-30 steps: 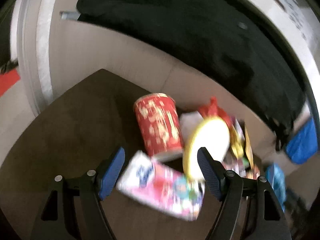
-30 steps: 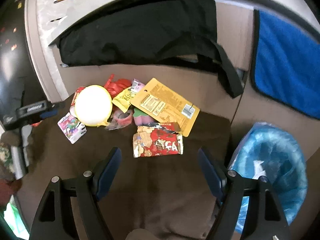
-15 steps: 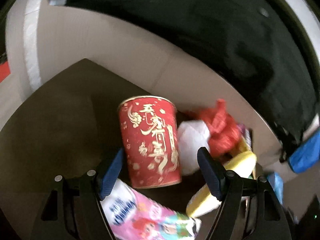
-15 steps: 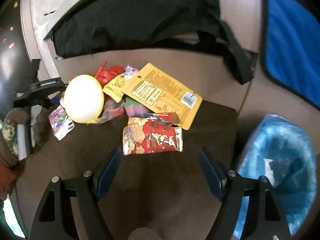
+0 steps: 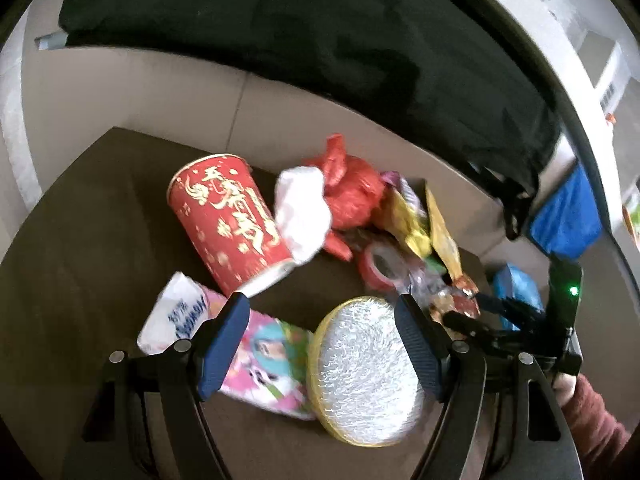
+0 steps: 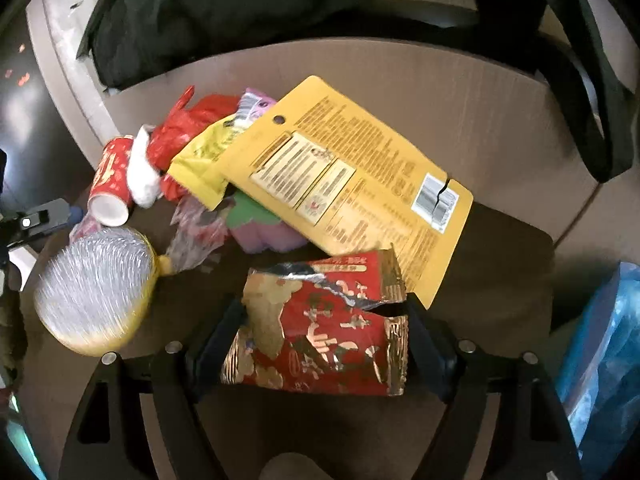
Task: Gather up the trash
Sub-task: 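Grasp the gold-rimmed round lid with the left gripper while the right gripper grasps the red snack wrapper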
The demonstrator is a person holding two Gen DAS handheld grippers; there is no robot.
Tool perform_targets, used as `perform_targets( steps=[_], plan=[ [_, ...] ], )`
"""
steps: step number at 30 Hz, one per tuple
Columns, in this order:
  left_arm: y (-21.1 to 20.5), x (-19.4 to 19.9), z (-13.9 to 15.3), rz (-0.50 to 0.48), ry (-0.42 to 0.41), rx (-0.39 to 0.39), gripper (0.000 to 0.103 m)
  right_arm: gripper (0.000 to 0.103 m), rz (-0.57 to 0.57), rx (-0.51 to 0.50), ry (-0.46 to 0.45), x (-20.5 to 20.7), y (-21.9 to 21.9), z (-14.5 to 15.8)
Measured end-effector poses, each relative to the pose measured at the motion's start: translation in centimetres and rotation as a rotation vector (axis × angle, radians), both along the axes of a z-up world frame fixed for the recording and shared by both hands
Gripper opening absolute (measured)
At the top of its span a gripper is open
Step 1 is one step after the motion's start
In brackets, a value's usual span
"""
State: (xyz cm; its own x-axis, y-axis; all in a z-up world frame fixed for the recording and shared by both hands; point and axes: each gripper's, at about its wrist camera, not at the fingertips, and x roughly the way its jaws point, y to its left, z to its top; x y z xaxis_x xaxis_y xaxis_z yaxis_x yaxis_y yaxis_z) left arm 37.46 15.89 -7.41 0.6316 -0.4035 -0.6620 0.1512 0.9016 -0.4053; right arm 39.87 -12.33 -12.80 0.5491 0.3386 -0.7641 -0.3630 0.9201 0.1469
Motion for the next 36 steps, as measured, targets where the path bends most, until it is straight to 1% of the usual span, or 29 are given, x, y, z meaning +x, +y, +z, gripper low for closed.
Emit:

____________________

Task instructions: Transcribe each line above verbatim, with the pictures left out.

Response:
-30 steps: 
-30 steps: 
-15 steps: 
-15 steps: 
+0 steps: 
+0 steps: 
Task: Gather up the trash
Sub-task: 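Grasp the gold-rimmed round lid with the left gripper while the right gripper grasps the red snack wrapper
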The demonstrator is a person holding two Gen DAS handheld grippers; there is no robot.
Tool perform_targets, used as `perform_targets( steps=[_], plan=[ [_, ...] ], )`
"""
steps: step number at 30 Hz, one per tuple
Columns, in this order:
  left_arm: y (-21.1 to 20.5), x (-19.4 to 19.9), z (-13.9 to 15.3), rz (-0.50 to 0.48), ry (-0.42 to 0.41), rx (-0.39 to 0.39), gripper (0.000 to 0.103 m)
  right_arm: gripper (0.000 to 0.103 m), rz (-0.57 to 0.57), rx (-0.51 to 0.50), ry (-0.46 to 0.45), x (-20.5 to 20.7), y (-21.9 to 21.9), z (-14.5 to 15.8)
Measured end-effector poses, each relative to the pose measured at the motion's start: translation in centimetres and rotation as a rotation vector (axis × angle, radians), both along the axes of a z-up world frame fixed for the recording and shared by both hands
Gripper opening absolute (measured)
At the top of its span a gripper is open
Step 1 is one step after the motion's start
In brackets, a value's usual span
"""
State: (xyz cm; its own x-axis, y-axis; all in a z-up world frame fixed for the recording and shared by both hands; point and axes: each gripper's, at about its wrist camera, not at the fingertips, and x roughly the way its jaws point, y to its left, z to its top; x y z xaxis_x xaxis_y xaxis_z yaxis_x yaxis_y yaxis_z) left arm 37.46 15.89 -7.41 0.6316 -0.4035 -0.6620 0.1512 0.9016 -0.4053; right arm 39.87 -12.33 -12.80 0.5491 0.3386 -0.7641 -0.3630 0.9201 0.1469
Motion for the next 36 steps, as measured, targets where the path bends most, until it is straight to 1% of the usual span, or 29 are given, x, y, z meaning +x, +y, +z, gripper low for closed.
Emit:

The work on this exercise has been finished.